ARTIGO

Ao dizer que é preciso armar a população para que ela preserve sua liberdade, presidente ataca papel das Forças Armadas

"A autotutela da cidadania, via armas, desacredita o papel das políticas de segurança, corrói a democracia, e é uma ilusão que sai caro a toda sociedade". Leia a opinião de Raul Jungmann

Raul Jungmann
Cadastrado por
Raul Jungmann
Publicado em 18/02/2021 às 6:04
Arquivo / Agência Brasil
"Mais armas, a literatura mundial tem consolidado, mais mortes" - FOTO: Arquivo / Agência Brasil
Leitura:

No dia 12 de outubro de 1936, o oficial franquista José Milan Astray, durante a cerimônia de abertura do ano letivo na Universidade de Salamanca, em resposta ao discurso contra o fascismo proferido pelo filósofo Miguel de Unamuno (1864/1936) reagiu, aos gritos, com uma série de impropérios, em nome da brutalidade fascista como valor absoluto, concluindo com a tristemente famosa frase, "Abajo la inteligência, viva la muerte!".
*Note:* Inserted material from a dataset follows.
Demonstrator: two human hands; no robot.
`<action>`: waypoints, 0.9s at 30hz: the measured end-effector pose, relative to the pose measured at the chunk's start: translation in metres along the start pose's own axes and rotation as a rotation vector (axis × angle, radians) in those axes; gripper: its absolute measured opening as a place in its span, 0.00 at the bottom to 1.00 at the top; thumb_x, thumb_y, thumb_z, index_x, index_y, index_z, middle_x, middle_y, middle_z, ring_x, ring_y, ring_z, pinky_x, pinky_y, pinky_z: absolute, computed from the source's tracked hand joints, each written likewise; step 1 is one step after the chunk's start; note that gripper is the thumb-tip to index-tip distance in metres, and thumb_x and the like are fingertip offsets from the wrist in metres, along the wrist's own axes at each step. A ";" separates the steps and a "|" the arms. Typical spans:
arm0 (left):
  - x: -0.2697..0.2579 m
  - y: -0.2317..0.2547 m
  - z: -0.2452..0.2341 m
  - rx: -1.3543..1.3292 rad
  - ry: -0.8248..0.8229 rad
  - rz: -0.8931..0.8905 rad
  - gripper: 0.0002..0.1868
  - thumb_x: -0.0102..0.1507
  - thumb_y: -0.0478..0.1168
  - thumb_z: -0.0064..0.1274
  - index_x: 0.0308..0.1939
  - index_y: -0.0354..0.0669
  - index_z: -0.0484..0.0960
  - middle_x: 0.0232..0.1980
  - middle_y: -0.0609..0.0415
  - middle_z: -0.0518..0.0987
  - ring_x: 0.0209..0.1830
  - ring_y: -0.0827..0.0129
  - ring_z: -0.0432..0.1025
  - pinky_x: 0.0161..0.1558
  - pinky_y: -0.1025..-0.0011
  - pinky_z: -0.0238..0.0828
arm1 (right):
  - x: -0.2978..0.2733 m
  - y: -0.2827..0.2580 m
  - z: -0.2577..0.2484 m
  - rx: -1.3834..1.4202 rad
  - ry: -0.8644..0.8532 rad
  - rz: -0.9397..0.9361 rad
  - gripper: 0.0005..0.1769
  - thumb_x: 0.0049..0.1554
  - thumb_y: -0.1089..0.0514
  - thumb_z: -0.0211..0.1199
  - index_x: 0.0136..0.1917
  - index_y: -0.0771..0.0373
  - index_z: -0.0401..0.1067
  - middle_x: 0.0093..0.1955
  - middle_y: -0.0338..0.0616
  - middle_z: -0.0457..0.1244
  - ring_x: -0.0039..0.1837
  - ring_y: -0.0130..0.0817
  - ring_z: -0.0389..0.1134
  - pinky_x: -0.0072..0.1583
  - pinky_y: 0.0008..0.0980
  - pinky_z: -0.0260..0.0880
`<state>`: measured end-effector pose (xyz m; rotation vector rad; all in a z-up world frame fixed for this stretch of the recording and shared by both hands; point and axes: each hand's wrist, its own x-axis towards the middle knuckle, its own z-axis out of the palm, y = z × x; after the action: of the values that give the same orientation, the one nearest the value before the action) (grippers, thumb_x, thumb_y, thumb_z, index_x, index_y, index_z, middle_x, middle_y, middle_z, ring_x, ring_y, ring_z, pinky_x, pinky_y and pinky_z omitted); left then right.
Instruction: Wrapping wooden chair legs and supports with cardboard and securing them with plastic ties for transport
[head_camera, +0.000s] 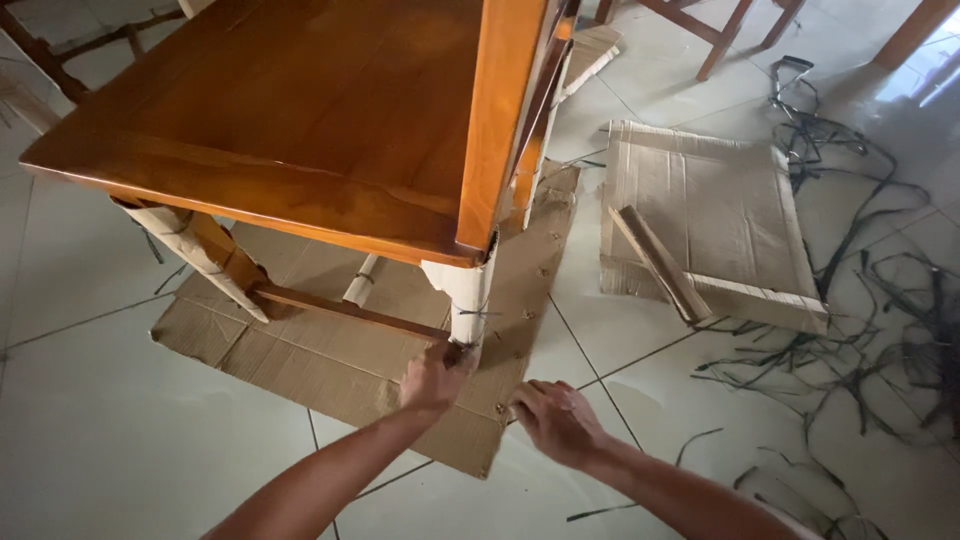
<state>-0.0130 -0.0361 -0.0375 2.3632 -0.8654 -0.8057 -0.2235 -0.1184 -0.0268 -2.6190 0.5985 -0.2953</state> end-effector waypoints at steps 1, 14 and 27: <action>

Esse fato histórico me veio à mente ao ler os quatro decretos recentes da Presidência da República visando a desregulamentação e afrouxamento dos controles sobre as armas entre nós. Da sua exegese resta claro o malefício contra a vida e, reversamente, o benefício à violência, ao crime organizado e às milícias.
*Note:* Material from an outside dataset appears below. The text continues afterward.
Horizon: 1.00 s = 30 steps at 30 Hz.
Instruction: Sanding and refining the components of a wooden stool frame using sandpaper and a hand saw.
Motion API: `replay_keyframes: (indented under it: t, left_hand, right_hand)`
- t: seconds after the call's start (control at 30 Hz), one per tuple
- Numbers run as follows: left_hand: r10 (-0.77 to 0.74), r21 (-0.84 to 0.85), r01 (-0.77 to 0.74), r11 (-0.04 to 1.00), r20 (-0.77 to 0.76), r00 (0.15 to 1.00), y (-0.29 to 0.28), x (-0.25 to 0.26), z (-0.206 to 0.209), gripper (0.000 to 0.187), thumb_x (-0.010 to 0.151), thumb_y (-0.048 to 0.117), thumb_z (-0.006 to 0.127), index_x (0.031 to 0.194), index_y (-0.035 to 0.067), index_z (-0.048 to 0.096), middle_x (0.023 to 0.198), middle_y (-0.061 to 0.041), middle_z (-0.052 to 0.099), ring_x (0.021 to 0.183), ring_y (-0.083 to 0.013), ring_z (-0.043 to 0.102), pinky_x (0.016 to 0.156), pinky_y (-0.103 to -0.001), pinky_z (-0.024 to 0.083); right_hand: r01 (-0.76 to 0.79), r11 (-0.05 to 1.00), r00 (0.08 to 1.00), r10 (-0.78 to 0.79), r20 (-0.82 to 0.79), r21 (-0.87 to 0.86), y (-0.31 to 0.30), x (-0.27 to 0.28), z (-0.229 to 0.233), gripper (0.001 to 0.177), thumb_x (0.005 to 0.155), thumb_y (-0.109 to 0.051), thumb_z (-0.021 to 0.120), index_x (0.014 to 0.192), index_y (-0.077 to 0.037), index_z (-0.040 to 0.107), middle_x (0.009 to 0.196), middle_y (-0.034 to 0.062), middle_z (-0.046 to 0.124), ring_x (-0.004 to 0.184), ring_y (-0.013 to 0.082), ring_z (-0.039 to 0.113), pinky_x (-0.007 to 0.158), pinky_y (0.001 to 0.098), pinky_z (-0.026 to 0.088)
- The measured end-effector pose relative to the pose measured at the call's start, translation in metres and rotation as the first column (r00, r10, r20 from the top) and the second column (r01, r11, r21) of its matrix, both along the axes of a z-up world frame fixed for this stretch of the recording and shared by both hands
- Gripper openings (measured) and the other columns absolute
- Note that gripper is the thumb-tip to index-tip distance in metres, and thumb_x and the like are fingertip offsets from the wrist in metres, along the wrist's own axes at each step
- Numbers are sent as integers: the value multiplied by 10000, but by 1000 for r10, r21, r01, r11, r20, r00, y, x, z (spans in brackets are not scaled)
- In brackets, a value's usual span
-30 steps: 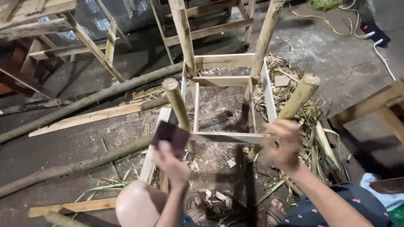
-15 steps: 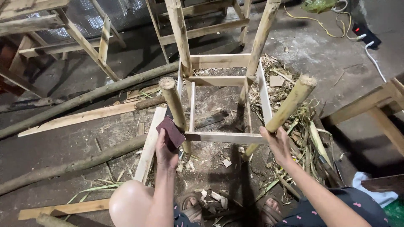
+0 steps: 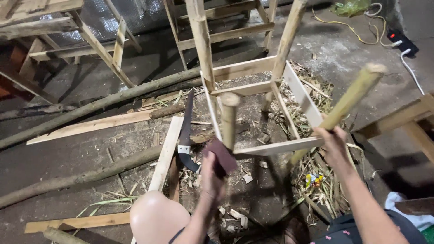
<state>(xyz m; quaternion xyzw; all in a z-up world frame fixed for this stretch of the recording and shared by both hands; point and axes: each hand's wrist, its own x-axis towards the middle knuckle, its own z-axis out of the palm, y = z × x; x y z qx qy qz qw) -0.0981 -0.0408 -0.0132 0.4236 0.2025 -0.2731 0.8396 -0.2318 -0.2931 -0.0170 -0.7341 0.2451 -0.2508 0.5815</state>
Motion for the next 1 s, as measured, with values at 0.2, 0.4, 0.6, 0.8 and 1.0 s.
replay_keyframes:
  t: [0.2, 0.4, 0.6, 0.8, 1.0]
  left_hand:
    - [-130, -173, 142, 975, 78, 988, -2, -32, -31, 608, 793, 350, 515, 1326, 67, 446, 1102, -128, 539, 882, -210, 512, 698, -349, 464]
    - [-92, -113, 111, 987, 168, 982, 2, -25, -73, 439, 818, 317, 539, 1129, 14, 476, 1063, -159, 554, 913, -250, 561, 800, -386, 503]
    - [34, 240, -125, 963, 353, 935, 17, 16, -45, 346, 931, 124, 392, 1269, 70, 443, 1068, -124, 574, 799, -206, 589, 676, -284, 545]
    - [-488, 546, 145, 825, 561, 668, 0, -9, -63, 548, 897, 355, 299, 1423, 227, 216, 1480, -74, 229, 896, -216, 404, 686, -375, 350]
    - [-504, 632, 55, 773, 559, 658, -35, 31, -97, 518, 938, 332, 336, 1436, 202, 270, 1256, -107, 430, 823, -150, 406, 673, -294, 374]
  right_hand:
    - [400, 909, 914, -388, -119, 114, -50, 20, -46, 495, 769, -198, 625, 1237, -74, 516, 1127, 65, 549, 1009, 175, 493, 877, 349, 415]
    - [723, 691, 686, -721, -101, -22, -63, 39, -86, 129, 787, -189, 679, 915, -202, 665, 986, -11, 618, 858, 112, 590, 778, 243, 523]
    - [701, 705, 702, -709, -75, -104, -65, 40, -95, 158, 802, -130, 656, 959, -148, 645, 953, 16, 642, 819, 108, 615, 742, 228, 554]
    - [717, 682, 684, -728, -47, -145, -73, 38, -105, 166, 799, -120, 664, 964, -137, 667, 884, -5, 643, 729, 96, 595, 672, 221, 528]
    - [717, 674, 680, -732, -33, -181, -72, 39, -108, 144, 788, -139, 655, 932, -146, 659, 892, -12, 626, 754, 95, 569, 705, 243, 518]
Armas e equipamentos, antes restritos e sob o controle do Exército, são liberados. Amplia-se a munição disponível, idem armas de uso restrito. Afrouxam-se os controles sobre renovação de registros de atiradores, antes feitos pela Polícia Federal e agora passa para os clubes de tiro etc.
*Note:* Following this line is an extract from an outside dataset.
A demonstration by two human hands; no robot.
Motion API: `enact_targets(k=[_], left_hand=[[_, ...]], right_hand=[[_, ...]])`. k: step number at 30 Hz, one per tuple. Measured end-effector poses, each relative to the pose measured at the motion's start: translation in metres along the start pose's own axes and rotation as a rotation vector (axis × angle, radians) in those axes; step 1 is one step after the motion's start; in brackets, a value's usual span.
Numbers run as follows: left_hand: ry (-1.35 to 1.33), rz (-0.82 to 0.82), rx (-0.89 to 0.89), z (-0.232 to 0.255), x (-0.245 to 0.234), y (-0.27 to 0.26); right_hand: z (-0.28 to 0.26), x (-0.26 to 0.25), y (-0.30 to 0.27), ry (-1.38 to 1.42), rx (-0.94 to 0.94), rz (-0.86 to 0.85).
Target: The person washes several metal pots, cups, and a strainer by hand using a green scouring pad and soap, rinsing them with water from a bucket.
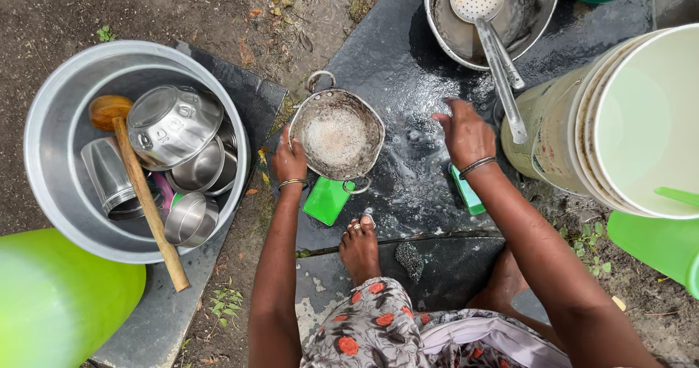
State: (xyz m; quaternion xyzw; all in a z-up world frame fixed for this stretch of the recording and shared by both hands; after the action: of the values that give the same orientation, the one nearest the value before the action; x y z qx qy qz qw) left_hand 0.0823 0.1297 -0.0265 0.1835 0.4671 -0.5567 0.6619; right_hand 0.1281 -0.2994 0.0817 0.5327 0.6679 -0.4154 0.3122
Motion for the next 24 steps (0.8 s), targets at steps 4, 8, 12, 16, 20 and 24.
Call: enact_targets(k=[4, 8, 12, 16, 20, 24], left_hand=[[-0.052, 0.014, -0.003, 0.012, -0.040, -0.007], [0.134, 0.264, 0.173, 0.079, -0.076, -0.064], [-0.049, 0.212, 0.232, 0.115, -0.076, -0.116], [-0.401, -0.016, 0.271, 0.139, -0.062, -0.123], [-0.491, -0.123, 0.313, 0.152, -0.047, -0.133], [-0.510, -0.251, 0.182, 0.146, -0.022, -0.132]], right_hand=[[0.030, -0.085, 0.032, -0.284, 0.091, 0.243], [0.096, 0.001, 0.058, -0.360, 0.333, -0.559], [0.097, 0.040, 0.013, 0.496, 0.460, -0.397], [0.070, 0.029, -0.009, 1.433, 0.517, -0.368], [0.076, 0.012, 0.009, 1.342, 0.596, -0.215], [0.057, 0.031, -0.005, 1.236, 0.489, -0.307]])
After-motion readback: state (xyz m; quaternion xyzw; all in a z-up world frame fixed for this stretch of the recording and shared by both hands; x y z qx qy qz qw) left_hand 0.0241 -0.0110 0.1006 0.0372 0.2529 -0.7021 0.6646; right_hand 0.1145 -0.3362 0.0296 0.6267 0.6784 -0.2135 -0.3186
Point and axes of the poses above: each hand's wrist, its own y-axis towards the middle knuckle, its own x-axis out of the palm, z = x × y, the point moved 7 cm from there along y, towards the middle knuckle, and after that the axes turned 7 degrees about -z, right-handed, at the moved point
Tudo na esteira de 30 outros decretos ou regulamentações diversas na mesma direção: liberar o acesso e promover a massificação das armas no país. Mas há mais outras questões, e graves. Até aqui o debate sobre o armamento ou não da população, era travado no âmbito da segurança pública, da sua maior ou menor contribuição para a segurança individual - jamais pública! Ao afirmar que é preciso armar a população para que ela preserve sua liberdade, o Presidente politiza o debate e ataca frontalmente o papel constitucional das Forças Armadas. Na constituição de uma nação, qualquer nação, o seu nascimento efetivo se dá quando o Estado passa a ter o monopólio da violência legal.

E esta, em última instância, é exercida pelas instituições armadas, constituídas de cidadãos a quem é dado o mandato da defesa, da soberania e da integridade nacional. Ora, ao propor o armamento dos brasileiros, fere-se de morte, tanto o monopólio como o papel constitucional das FFAAs. E invoca-se, conscientemente ou não, o terrível fantasma de uma guerra civil, brasileiros contra brasileiros. Mais armas, a literatura mundial tem consolidado, mais mortes.

A autotutela da cidadania, via armas, desacredita o papel das políticas de segurança, corrói a democracia, e é uma ilusão que sai caro a toda sociedade. Além de adiar o enfrentamento da questão de como reformar o nosso sistema penal e as nossas polícias, para defesa da vida de todos.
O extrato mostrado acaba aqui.